** INPUT RECORDS follows **

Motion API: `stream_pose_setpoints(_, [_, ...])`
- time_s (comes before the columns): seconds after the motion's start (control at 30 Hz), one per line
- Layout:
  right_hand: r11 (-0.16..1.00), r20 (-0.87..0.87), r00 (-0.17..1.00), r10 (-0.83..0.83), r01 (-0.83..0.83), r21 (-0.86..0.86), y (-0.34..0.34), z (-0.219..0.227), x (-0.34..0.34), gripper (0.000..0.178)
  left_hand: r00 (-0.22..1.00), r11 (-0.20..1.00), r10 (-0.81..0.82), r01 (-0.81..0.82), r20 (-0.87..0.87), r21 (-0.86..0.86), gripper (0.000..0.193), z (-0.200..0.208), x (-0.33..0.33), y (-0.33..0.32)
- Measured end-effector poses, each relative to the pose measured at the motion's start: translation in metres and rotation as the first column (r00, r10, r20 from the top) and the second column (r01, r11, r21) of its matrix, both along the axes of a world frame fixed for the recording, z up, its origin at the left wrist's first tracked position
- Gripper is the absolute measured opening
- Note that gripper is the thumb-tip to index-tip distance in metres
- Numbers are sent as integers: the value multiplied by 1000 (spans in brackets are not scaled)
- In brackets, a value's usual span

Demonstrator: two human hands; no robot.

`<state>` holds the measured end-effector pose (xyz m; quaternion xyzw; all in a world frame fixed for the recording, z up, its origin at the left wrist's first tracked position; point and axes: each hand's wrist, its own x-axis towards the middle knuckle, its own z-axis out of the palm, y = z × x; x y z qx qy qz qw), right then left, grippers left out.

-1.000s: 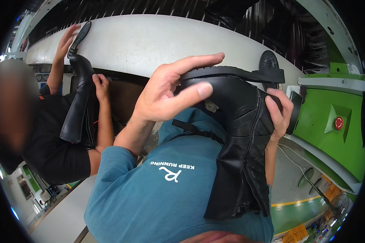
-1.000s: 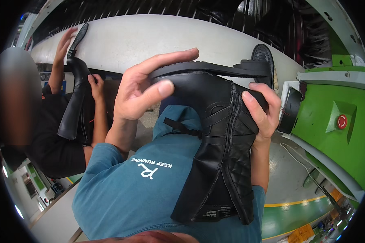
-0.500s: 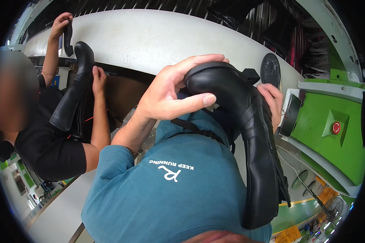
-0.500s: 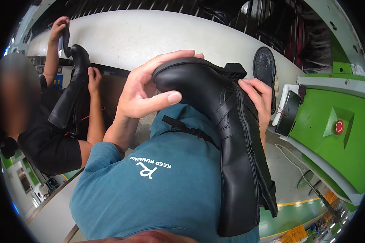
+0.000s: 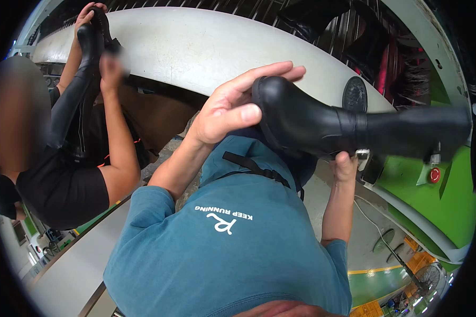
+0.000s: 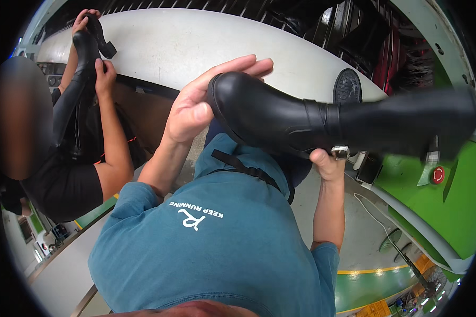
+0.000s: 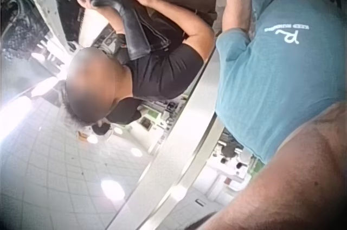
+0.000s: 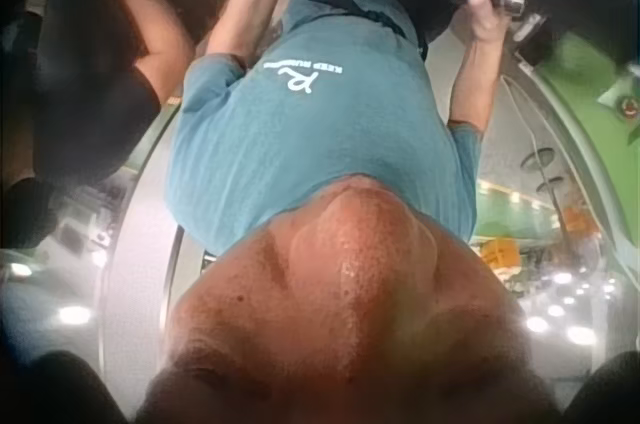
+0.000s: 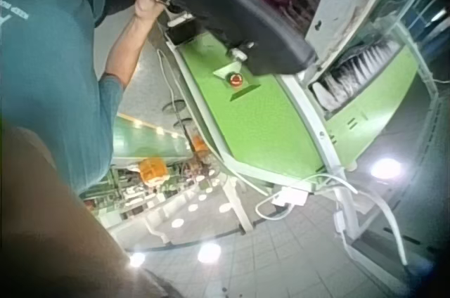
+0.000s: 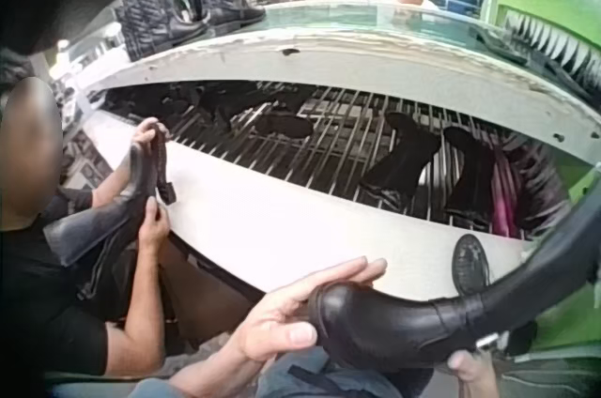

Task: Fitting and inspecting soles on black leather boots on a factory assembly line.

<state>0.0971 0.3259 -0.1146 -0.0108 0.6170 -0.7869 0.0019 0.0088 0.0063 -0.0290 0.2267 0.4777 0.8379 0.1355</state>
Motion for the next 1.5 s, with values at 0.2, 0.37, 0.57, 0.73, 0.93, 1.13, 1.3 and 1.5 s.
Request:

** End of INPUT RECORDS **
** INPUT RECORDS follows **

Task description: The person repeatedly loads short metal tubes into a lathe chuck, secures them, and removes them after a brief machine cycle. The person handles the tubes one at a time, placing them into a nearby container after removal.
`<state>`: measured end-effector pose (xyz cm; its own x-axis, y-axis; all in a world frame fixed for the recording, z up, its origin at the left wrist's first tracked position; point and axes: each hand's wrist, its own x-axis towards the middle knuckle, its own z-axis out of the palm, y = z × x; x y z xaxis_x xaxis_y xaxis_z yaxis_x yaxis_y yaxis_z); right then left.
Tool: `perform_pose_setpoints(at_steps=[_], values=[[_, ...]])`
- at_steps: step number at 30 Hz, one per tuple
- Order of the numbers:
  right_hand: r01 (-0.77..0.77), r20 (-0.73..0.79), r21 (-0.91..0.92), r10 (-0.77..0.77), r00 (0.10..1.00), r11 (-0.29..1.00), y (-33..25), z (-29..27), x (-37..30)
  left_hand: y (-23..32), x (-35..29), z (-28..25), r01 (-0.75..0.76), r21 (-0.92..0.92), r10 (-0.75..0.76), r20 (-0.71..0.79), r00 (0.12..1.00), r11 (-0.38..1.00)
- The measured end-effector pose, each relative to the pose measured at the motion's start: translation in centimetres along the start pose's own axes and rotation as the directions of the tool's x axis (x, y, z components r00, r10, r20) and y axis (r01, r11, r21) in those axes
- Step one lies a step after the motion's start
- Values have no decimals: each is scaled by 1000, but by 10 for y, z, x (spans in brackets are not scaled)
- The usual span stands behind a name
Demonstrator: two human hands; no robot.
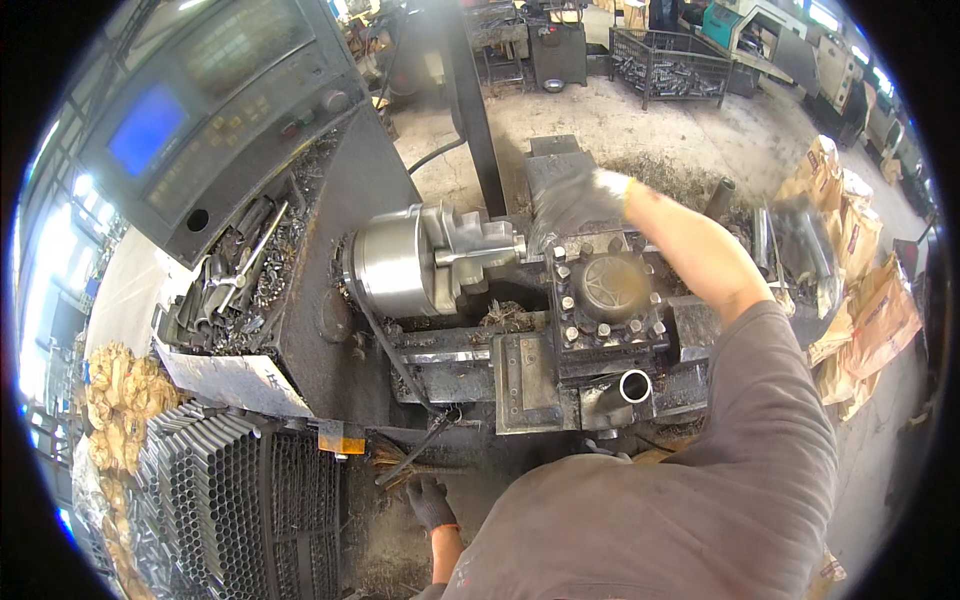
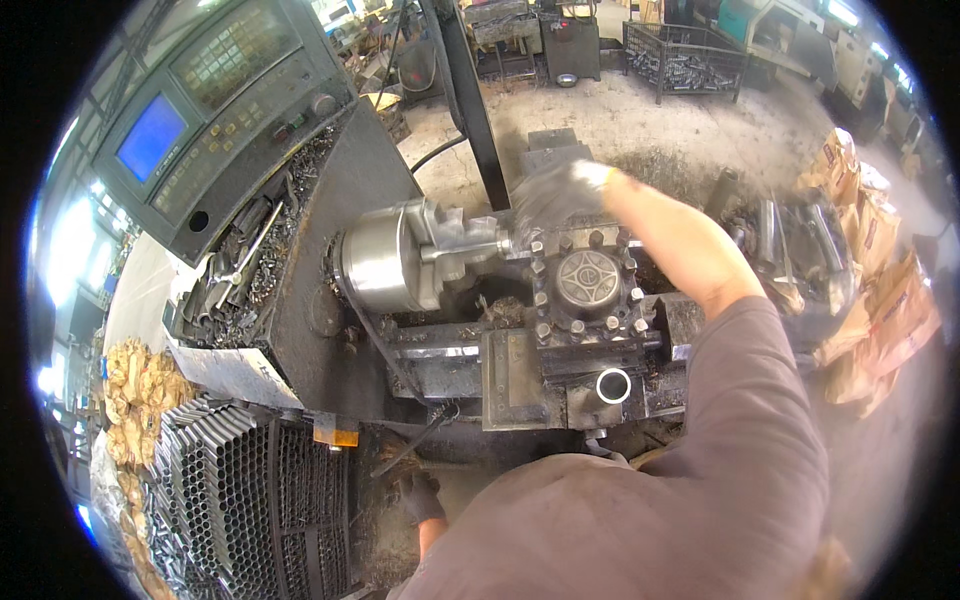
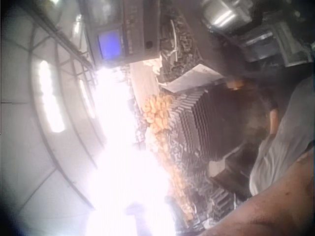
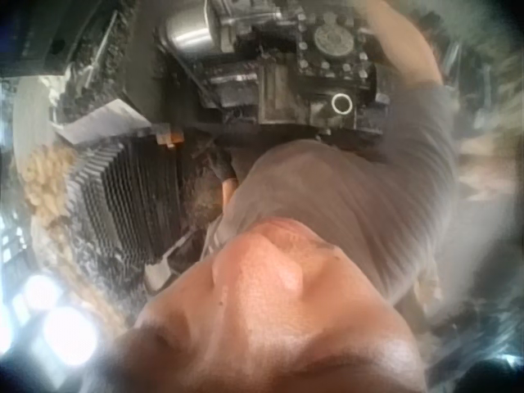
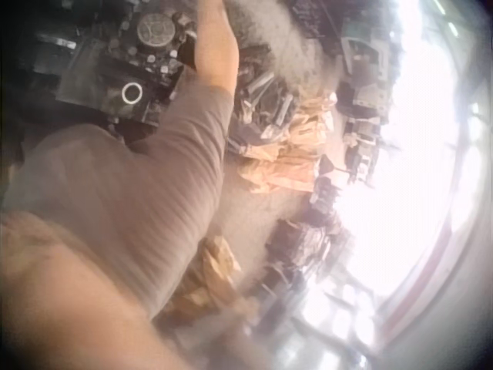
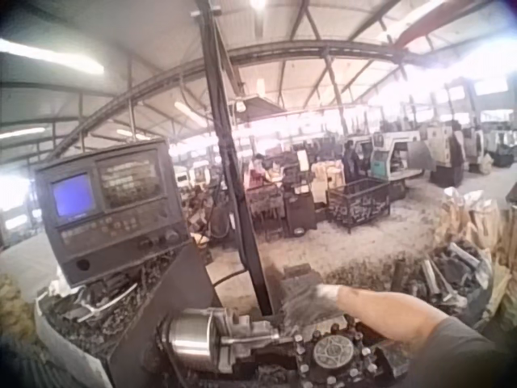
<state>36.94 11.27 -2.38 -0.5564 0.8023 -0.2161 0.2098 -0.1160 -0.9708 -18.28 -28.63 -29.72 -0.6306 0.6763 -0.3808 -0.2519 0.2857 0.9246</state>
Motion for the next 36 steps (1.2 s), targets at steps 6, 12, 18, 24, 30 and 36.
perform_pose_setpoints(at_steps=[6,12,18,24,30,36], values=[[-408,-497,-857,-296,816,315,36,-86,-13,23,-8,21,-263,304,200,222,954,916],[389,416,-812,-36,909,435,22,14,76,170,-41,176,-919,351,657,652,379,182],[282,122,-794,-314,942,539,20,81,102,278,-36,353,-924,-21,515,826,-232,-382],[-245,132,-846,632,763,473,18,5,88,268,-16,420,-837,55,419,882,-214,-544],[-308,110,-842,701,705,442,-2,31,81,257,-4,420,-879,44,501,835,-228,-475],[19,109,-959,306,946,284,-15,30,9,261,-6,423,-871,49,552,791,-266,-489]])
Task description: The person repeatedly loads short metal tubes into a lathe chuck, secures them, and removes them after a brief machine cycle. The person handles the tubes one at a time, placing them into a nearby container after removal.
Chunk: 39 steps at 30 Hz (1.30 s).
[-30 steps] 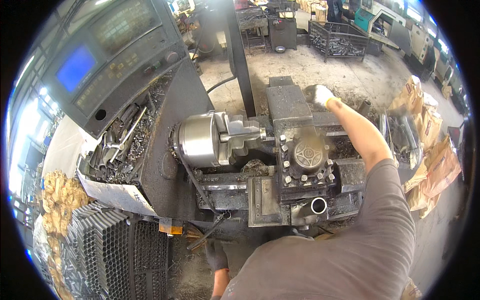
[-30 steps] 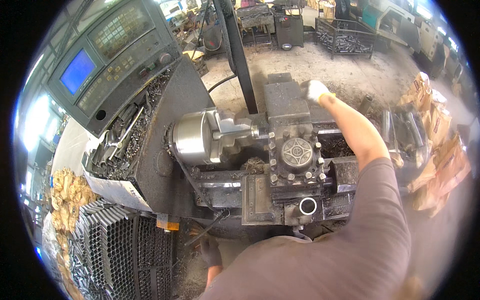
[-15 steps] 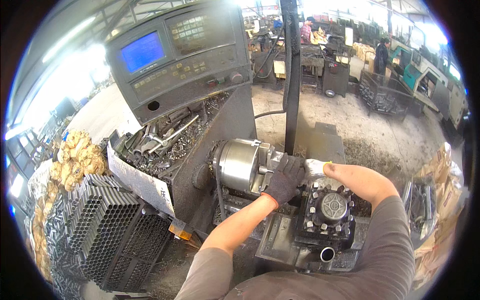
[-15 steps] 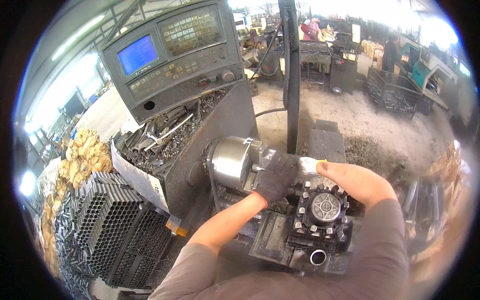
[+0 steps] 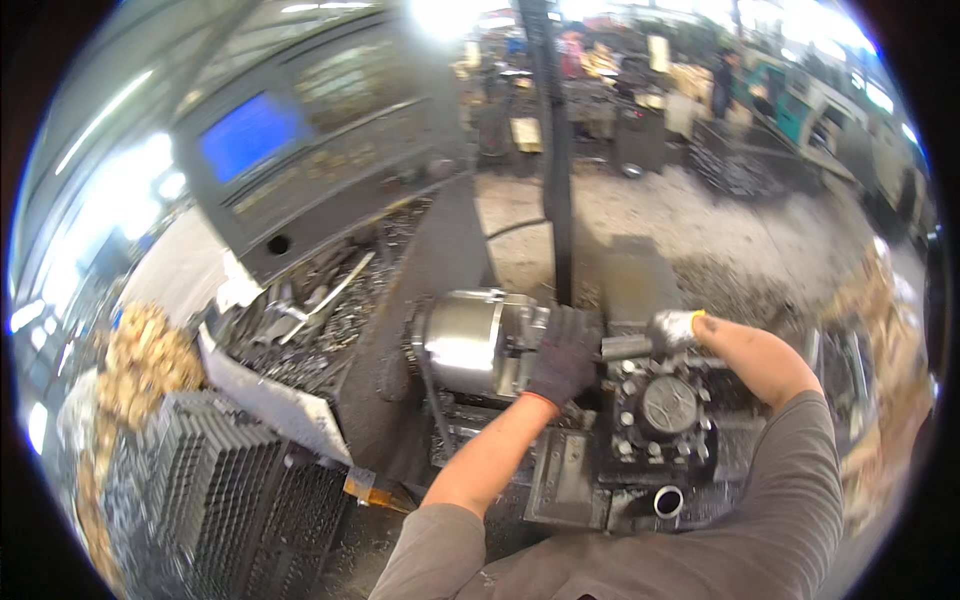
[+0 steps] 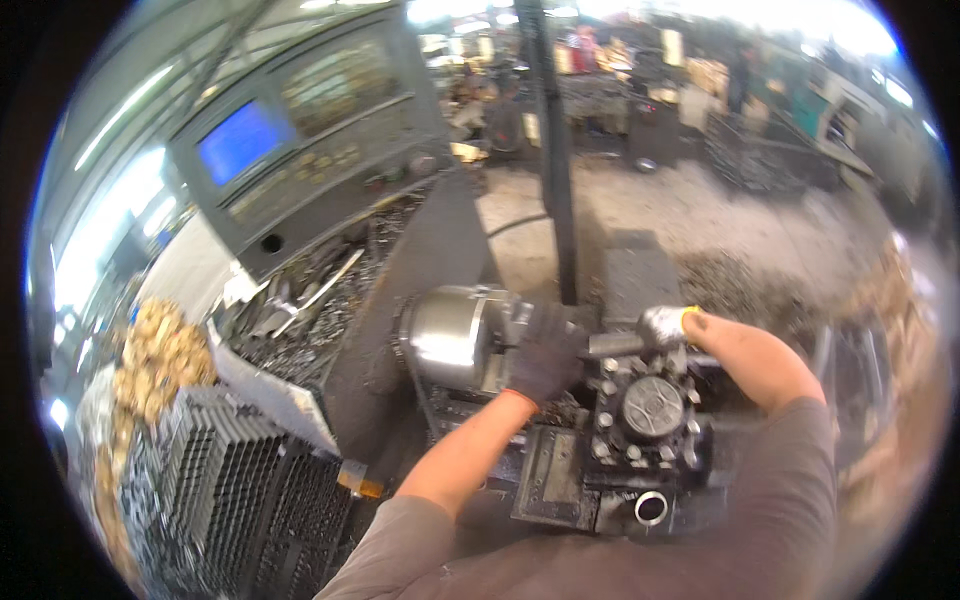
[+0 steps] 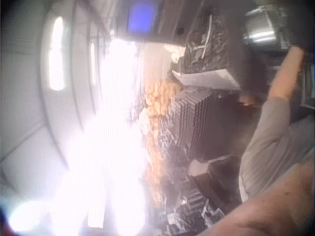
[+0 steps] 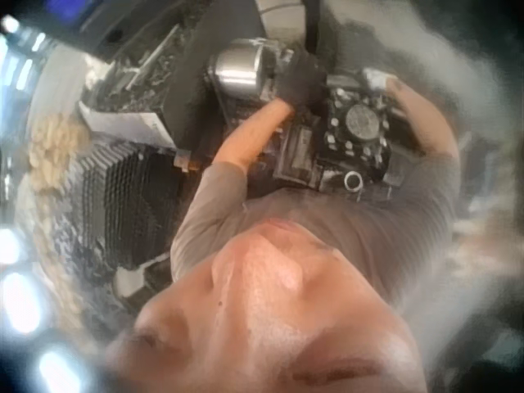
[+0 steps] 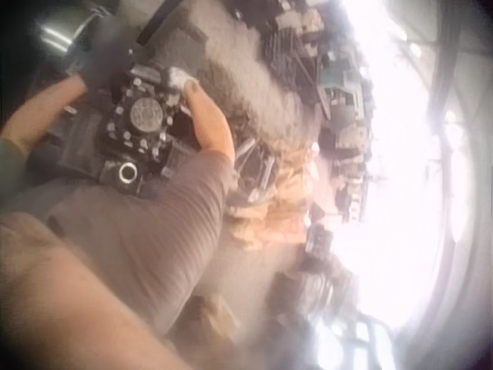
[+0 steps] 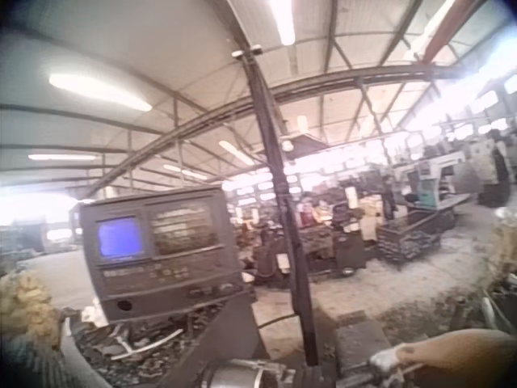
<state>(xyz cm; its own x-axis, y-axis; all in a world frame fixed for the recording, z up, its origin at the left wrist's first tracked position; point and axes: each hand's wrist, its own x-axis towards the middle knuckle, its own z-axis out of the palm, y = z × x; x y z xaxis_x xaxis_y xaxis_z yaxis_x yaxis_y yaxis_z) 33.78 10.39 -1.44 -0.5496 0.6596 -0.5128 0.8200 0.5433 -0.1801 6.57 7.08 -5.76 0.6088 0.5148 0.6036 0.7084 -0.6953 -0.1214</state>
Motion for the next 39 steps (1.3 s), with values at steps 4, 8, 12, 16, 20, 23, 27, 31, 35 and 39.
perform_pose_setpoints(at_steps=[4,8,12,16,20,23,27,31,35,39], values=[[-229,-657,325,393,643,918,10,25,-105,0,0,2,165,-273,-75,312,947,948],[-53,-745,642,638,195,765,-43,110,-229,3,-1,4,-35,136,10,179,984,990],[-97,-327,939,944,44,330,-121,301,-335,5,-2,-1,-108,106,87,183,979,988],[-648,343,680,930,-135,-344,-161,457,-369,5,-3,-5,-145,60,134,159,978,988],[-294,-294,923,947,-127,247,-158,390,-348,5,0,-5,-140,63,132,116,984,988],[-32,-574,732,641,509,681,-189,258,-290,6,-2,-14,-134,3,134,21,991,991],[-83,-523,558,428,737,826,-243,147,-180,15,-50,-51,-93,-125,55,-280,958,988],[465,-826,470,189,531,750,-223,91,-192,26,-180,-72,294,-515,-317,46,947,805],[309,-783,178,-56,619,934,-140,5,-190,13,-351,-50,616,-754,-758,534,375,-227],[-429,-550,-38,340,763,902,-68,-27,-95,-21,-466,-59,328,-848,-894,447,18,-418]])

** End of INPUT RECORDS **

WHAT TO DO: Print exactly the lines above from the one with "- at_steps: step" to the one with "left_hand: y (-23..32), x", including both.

ANSWER TO THIS PROBLEM:
- at_steps: step number at 30 Hz, one per tuple
- Order of the numbers:
  right_hand: r01 (-0.77..0.77), r20 (-0.73..0.79), r21 (-0.91..0.92), r10 (-0.77..0.77), r00 (0.10..1.00), r11 (-0.29..1.00), y (-33..25), z (-29..27), x (-37..30)
  left_hand: y (-23..32), x (-35..29), z (-28..25), r01 (-0.75..0.76), r21 (-0.92..0.92), r10 (-0.75..0.76), r20 (-0.71..0.79), r00 (0.12..1.00), r11 (-0.38..1.00)

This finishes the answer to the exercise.